— Your task —
Return exactly the span of lines in the following data that opens with the line containing "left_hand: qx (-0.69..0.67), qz" and closes with the line containing "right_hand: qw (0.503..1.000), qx". Include nothing else.

=== Entries provided ===

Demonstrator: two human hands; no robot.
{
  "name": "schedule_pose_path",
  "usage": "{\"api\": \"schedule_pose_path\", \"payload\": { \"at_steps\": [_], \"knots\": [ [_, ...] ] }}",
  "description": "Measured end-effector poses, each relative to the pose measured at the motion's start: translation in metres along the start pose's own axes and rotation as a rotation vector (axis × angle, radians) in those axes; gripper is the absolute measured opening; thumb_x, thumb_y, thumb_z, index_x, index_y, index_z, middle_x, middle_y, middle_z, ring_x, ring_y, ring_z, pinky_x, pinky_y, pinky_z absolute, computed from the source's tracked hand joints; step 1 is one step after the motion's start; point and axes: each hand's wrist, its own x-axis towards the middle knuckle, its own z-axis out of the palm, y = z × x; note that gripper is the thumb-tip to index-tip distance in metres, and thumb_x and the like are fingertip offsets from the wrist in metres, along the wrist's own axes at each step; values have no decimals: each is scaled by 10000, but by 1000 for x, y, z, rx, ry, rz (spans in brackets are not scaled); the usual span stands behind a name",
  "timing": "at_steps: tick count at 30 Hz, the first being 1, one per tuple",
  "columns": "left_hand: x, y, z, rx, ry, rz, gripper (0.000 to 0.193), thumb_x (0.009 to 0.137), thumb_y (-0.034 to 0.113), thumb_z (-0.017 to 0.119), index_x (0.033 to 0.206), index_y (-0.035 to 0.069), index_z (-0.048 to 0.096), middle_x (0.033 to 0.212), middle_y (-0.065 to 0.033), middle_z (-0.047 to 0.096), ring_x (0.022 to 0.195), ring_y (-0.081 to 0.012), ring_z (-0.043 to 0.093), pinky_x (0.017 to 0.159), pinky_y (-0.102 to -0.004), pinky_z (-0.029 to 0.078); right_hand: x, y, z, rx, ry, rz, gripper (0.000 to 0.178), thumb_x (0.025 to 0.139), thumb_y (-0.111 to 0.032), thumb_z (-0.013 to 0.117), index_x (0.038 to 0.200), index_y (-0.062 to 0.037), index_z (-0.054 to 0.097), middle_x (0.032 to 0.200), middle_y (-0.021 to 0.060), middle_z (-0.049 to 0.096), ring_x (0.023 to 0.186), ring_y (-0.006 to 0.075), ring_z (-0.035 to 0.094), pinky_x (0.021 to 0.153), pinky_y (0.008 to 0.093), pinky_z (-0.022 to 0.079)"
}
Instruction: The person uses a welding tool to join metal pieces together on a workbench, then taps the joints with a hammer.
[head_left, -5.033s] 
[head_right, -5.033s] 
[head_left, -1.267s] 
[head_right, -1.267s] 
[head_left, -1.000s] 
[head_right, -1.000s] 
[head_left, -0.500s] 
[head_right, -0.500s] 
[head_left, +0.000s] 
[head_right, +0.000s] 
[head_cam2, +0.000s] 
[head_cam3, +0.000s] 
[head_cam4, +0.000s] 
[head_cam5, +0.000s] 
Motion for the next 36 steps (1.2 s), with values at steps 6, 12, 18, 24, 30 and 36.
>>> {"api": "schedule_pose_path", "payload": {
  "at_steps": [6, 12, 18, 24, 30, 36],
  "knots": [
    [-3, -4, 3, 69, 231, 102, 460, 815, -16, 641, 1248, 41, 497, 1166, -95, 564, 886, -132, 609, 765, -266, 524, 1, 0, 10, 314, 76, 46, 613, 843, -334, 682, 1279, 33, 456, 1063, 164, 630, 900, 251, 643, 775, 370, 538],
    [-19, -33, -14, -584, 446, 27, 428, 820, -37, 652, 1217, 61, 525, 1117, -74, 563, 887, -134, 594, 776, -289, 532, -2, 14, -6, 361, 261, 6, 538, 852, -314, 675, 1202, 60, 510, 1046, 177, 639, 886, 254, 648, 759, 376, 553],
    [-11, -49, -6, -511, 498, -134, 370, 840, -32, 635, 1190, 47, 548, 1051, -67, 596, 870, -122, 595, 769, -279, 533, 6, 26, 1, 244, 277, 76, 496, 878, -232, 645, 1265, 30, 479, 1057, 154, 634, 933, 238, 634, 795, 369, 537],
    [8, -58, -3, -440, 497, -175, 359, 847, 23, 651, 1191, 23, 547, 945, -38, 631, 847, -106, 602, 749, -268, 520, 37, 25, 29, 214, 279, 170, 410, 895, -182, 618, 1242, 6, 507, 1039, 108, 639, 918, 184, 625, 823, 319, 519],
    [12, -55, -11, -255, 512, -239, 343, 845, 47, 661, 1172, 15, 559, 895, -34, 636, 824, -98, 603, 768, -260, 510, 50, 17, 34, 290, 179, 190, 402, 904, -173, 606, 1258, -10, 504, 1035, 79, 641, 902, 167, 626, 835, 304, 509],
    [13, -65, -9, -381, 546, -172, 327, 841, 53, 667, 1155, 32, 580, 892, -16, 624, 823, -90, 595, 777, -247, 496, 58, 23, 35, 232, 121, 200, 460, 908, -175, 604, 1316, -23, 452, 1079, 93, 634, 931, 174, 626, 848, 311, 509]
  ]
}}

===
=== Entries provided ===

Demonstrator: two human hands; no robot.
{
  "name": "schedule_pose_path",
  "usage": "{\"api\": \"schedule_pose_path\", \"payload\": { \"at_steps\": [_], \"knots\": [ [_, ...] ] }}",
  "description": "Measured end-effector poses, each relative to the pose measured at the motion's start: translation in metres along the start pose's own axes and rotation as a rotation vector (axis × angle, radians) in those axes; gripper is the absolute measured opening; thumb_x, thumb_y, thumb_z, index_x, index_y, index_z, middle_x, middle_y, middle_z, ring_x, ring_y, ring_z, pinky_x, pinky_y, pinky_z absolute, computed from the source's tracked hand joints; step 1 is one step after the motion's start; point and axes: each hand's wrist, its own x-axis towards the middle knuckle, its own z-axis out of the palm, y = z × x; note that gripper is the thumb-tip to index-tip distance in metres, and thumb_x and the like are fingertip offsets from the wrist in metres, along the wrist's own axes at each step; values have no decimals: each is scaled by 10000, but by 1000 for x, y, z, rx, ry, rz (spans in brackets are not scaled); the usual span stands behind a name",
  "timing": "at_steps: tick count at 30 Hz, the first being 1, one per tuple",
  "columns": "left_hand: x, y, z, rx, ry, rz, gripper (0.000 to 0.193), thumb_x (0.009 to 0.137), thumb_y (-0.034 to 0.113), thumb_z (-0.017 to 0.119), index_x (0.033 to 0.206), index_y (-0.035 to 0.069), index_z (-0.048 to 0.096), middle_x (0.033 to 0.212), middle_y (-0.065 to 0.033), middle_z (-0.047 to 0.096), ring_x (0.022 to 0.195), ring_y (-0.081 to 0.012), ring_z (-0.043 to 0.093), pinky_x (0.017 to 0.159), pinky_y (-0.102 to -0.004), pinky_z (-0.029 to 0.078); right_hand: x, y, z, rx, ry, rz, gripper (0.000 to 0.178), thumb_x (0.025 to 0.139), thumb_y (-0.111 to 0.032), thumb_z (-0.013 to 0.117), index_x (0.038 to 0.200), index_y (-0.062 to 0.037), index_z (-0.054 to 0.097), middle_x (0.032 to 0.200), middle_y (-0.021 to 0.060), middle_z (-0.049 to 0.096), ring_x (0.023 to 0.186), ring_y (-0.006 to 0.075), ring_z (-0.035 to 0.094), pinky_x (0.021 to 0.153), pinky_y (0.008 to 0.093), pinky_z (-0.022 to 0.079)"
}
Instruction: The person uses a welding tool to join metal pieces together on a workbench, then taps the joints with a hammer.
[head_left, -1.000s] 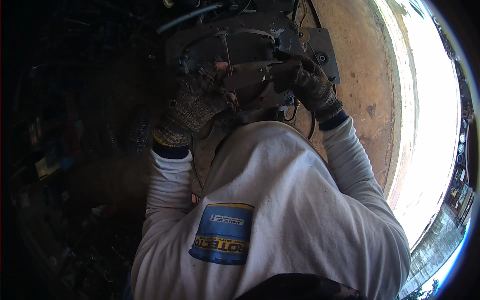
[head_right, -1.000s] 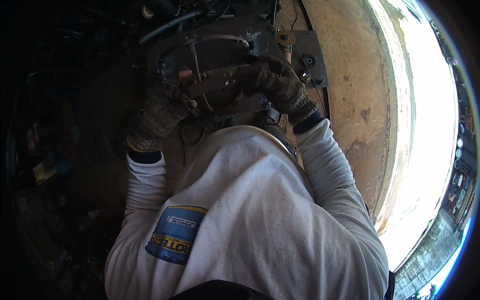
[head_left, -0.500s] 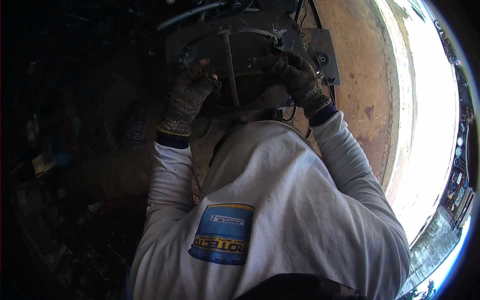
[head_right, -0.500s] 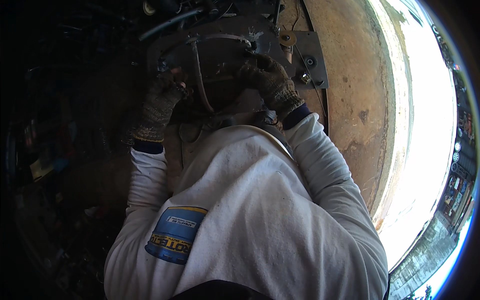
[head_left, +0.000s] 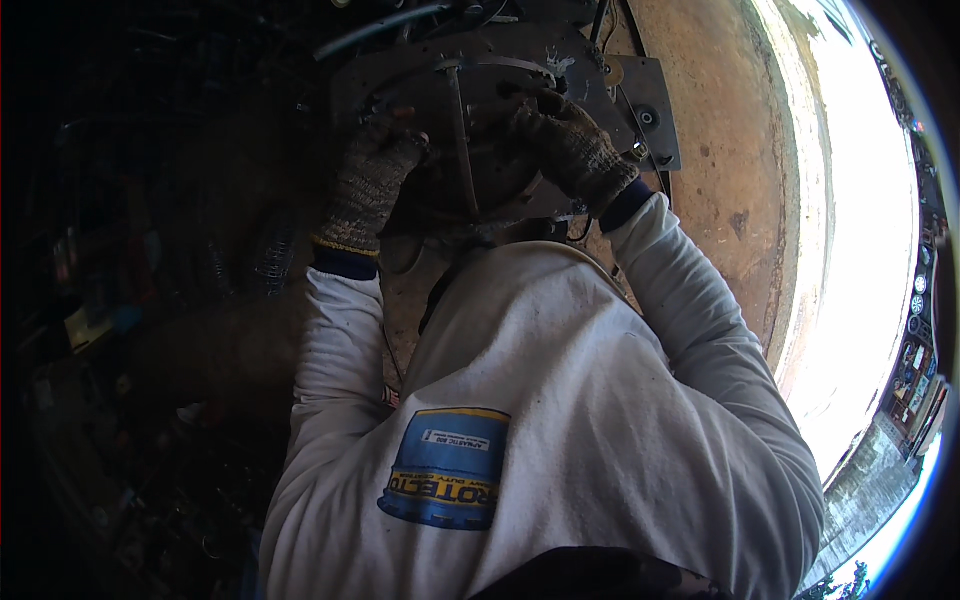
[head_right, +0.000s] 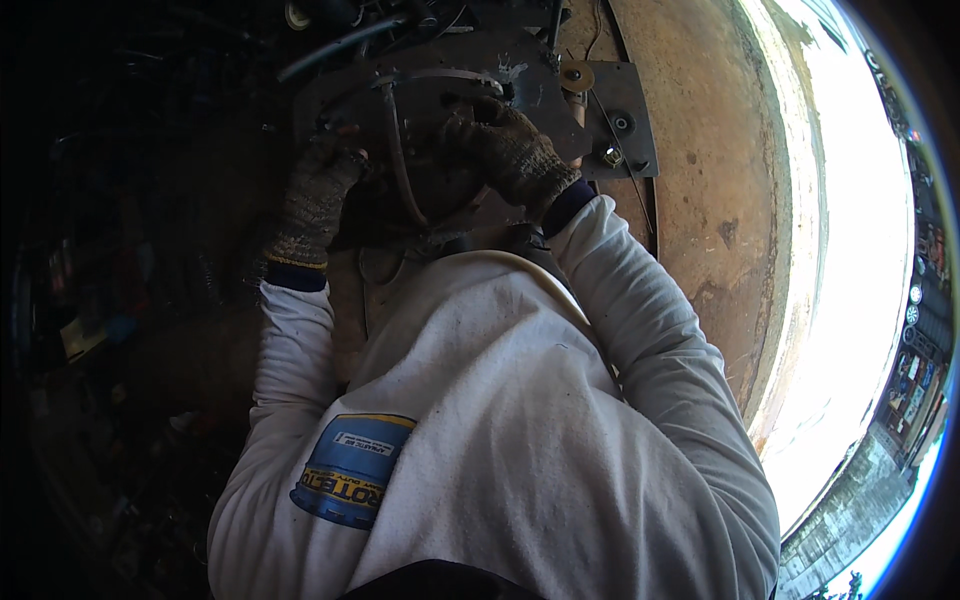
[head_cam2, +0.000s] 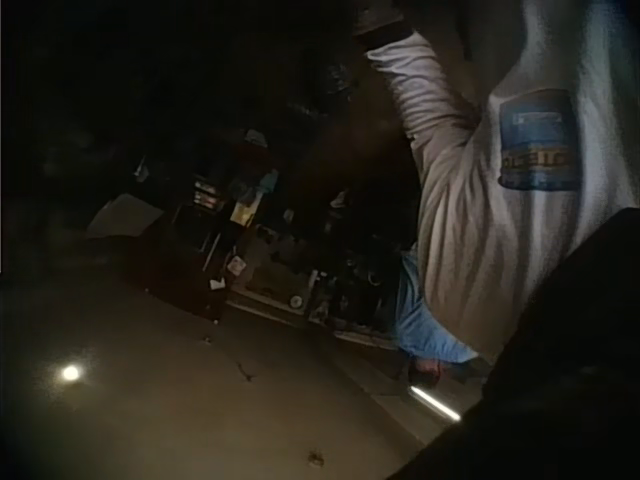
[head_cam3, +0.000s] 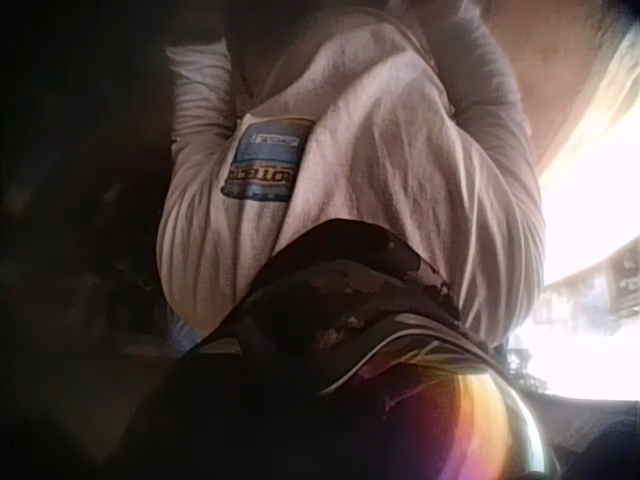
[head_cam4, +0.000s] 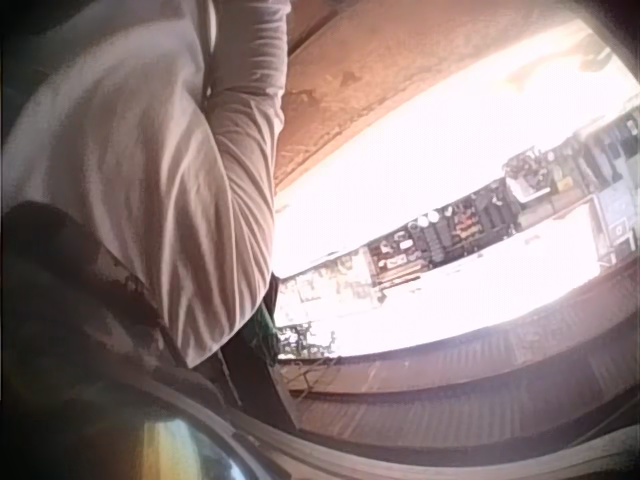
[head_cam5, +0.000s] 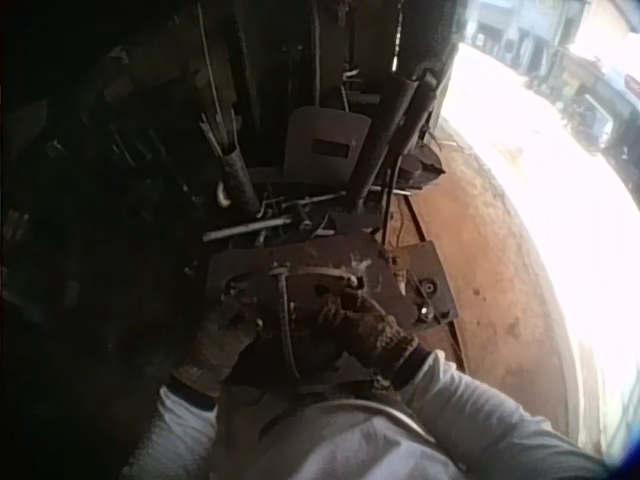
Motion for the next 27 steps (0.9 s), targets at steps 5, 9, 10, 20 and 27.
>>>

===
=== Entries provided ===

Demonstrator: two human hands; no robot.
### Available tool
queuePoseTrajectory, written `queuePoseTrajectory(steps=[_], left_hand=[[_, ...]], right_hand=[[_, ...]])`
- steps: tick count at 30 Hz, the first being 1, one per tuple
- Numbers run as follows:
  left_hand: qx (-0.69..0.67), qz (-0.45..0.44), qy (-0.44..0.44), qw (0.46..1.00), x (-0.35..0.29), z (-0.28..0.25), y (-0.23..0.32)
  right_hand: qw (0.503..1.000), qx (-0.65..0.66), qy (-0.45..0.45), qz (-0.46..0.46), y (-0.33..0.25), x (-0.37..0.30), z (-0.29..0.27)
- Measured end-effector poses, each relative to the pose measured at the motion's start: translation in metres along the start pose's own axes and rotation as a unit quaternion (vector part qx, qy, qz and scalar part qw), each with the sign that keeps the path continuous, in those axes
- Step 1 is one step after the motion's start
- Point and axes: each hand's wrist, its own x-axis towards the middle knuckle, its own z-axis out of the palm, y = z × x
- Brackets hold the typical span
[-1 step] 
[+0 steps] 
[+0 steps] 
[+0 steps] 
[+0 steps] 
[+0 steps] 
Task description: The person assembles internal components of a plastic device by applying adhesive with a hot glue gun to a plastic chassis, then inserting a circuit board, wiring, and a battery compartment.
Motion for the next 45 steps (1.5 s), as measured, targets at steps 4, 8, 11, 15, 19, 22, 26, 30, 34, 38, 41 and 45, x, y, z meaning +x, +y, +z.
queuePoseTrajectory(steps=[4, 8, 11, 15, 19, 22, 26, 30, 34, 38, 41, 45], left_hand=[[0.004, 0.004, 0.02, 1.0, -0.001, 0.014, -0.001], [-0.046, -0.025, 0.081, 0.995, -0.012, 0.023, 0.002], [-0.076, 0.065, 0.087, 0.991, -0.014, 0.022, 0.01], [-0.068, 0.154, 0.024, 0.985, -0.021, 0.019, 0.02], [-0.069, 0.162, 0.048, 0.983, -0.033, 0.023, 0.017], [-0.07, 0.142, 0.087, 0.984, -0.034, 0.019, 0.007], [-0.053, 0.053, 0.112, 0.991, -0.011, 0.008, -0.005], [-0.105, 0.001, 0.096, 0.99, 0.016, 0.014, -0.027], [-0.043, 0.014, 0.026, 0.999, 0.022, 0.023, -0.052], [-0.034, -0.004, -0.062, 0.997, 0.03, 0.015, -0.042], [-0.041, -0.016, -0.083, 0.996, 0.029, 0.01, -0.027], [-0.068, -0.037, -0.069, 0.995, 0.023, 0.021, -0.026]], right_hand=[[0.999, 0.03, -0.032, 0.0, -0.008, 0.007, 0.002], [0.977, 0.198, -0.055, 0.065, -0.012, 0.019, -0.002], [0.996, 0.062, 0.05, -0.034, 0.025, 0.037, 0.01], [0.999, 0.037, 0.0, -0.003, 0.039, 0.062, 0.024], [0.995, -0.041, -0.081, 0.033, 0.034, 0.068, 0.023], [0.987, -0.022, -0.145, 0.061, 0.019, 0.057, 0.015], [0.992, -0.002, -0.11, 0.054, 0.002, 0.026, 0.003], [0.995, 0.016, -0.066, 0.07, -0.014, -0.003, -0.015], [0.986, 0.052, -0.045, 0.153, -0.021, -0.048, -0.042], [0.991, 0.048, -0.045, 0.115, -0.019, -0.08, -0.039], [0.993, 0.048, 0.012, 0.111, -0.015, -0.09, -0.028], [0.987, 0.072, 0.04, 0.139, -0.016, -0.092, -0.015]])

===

— Solution below —
  left_hand: qx (-0.69..0.67), qz (-0.45..0.44), qy (-0.44..0.44), qw (0.46..1.00), x (-0.35..0.29), z (-0.28..0.25), y (-0.23..0.32)
  right_hand: qw (0.503..1.000), qx (-0.65..0.66), qy (-0.45..0.45), qz (-0.46..0.46), y (-0.33..0.25), x (-0.37..0.30), z (-0.29..0.27)

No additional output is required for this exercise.